▶ _Given data_
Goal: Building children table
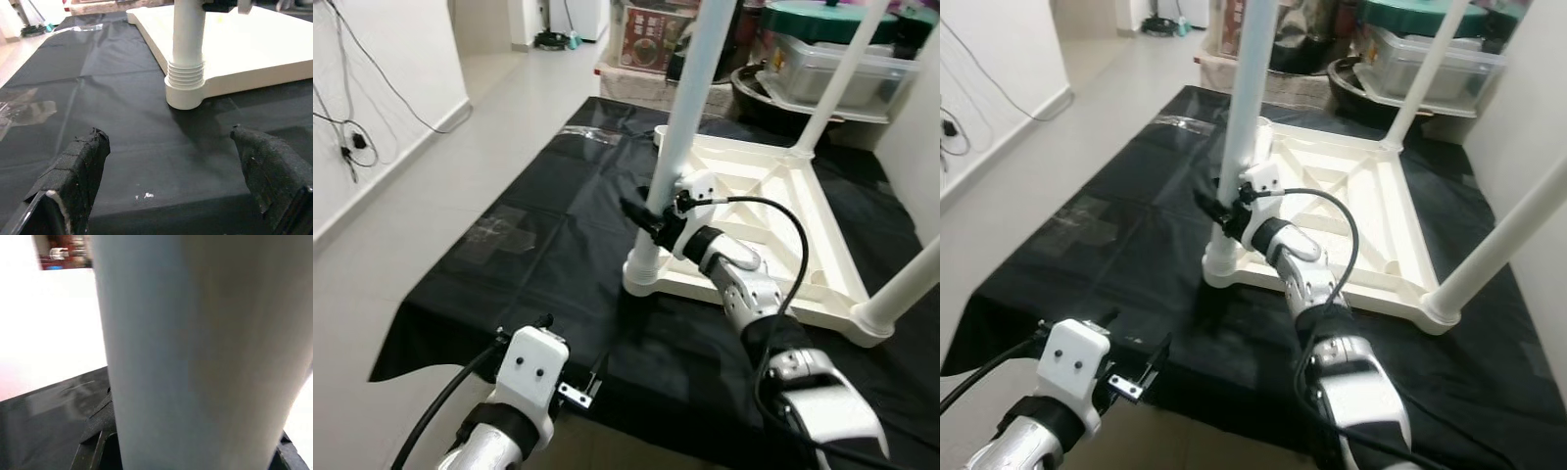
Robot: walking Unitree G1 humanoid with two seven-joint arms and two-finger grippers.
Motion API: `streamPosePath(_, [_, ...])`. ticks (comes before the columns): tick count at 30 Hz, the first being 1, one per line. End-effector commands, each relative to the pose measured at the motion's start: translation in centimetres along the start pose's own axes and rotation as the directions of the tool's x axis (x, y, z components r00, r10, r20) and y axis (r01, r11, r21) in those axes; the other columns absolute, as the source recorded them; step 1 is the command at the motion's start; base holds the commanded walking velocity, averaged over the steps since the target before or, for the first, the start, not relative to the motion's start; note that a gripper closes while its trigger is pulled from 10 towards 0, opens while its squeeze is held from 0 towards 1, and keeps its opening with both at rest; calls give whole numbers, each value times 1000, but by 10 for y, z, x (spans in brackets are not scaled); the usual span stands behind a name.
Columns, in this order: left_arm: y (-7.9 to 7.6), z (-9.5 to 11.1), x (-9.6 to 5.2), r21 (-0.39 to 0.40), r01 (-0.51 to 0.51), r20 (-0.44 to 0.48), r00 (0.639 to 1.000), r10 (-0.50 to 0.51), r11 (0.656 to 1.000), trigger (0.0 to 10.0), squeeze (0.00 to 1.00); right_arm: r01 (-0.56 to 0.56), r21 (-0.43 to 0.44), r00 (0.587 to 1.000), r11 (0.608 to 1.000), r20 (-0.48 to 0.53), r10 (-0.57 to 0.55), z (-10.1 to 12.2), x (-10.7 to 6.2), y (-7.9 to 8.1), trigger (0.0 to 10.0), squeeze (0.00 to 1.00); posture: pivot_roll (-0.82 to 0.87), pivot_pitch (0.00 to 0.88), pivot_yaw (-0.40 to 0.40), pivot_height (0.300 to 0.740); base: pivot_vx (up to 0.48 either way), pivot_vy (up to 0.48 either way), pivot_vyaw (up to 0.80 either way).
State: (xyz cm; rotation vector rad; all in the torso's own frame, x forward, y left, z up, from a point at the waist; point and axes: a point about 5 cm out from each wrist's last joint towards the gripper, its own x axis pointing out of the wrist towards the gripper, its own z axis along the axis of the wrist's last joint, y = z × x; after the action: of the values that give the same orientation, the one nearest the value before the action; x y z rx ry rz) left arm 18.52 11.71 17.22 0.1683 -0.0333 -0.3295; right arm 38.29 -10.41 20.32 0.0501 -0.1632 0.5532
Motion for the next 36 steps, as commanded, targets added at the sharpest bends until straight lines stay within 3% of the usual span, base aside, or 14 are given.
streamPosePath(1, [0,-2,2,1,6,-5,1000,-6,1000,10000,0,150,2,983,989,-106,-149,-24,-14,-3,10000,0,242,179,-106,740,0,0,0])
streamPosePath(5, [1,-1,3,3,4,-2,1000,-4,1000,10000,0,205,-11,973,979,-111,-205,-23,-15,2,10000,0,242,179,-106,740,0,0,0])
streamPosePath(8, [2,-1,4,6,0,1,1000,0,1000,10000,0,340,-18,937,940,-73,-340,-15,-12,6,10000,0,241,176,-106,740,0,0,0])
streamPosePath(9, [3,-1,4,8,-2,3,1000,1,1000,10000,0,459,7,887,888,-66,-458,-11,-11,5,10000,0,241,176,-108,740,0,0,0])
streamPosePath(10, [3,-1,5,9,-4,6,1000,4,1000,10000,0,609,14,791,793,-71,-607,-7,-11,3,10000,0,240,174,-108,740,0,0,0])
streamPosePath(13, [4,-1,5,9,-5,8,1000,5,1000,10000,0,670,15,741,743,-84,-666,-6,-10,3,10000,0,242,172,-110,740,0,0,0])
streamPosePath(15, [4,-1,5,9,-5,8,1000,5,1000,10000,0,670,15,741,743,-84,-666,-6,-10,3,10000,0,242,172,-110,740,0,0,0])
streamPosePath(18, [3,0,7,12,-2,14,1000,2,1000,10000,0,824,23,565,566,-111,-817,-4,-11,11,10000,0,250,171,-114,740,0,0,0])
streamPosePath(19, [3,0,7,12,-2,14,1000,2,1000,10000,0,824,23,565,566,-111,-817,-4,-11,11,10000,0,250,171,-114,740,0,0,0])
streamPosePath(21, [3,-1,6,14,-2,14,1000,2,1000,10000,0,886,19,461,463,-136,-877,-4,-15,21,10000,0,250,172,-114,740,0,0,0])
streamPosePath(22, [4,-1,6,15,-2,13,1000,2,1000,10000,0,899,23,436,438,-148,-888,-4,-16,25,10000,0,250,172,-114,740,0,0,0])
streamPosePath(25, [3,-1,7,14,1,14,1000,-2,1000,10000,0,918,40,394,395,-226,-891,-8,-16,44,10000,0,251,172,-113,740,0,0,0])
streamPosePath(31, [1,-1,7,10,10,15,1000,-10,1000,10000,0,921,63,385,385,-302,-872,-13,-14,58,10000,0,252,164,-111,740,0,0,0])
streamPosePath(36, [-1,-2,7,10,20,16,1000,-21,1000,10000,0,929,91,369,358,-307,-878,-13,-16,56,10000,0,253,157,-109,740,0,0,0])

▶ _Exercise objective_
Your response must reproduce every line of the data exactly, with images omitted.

▶ _Output for this task_
Goal: Building children table
Robot: walking Unitree G1 humanoid with two seven-joint arms and two-finger grippers.
Motion API: `streamPosePath(_, [_, ...])`. ticks (comes before the columns): tick count at 30 Hz, the first being 1, one per line. End-effector commands, each relative to the pose measured at the motion's start: translation in centimetres along the start pose's own axes and rotation as the directions of the tool's x axis (x, y, z components r00, r10, r20) and y axis (r01, r11, r21) in those axes; the other columns absolute, as the source recorded them; step 1 is the command at the motion's start; base holds the commanded walking velocity, averaged over the steps since the target before or, for the first, the start, not relative to the motion's start; note that a gripper closes while its trigger is pulled from 10 towards 0, opens while its squeeze is held from 0 towards 1, and keeps its opening with both at rest; calls give whole numbers, each value times 1000, but by 10 for y, z, x (spans in brackets are not scaled); the usual span stands behind a name.
Columns, in this order: left_arm: y (-7.9 to 7.6), z (-9.5 to 11.1), x (-9.6 to 5.2), r21 (-0.39 to 0.40), r01 (-0.51 to 0.51), r20 (-0.44 to 0.48), r00 (0.639 to 1.000), r10 (-0.50 to 0.51), r11 (0.656 to 1.000), trigger (0.0 to 10.0), squeeze (0.00 to 1.00); right_arm: r01 (-0.56 to 0.56), r21 (-0.43 to 0.44), r00 (0.587 to 1.000), r11 (0.608 to 1.000), r20 (-0.48 to 0.53), r10 (-0.57 to 0.55), z (-10.1 to 12.2), x (-10.7 to 6.2), y (-7.9 to 8.1), trigger (0.0 to 10.0), squeeze (0.00 to 1.00); posture: pivot_roll (-0.82 to 0.87), pivot_pitch (0.00 to 0.88), pivot_yaw (-0.40 to 0.40), pivot_height (0.300 to 0.740); base: pivot_vx (up to 0.48 either way), pivot_vy (up to 0.48 either way), pivot_vyaw (up to 0.80 either way).
State: (xyz cm; rotation vector rad; all in the torso's own frame, x forward, y left, z up, from a point at the waist; point and axes: a point about 5 cm out from each wrist's last joint towards the gripper, its own x axis pointing out of the wrist towards the gripper, its own z axis along the axis of the wrist's last joint, y = z × x; after the action: of the values that give the same orientation, the one nearest the value before the action; x y z rx ry rz) left arm 18.52 11.71 17.22 0.1683 -0.0333 -0.3295; right arm 38.29 -10.41 20.32 0.0501 -0.1632 0.5532
Motion for the next 36 steps, as commanded, targets added at the sharpest bends until straight lines stay within 3% of the usual span, base aside, or 14 are given.
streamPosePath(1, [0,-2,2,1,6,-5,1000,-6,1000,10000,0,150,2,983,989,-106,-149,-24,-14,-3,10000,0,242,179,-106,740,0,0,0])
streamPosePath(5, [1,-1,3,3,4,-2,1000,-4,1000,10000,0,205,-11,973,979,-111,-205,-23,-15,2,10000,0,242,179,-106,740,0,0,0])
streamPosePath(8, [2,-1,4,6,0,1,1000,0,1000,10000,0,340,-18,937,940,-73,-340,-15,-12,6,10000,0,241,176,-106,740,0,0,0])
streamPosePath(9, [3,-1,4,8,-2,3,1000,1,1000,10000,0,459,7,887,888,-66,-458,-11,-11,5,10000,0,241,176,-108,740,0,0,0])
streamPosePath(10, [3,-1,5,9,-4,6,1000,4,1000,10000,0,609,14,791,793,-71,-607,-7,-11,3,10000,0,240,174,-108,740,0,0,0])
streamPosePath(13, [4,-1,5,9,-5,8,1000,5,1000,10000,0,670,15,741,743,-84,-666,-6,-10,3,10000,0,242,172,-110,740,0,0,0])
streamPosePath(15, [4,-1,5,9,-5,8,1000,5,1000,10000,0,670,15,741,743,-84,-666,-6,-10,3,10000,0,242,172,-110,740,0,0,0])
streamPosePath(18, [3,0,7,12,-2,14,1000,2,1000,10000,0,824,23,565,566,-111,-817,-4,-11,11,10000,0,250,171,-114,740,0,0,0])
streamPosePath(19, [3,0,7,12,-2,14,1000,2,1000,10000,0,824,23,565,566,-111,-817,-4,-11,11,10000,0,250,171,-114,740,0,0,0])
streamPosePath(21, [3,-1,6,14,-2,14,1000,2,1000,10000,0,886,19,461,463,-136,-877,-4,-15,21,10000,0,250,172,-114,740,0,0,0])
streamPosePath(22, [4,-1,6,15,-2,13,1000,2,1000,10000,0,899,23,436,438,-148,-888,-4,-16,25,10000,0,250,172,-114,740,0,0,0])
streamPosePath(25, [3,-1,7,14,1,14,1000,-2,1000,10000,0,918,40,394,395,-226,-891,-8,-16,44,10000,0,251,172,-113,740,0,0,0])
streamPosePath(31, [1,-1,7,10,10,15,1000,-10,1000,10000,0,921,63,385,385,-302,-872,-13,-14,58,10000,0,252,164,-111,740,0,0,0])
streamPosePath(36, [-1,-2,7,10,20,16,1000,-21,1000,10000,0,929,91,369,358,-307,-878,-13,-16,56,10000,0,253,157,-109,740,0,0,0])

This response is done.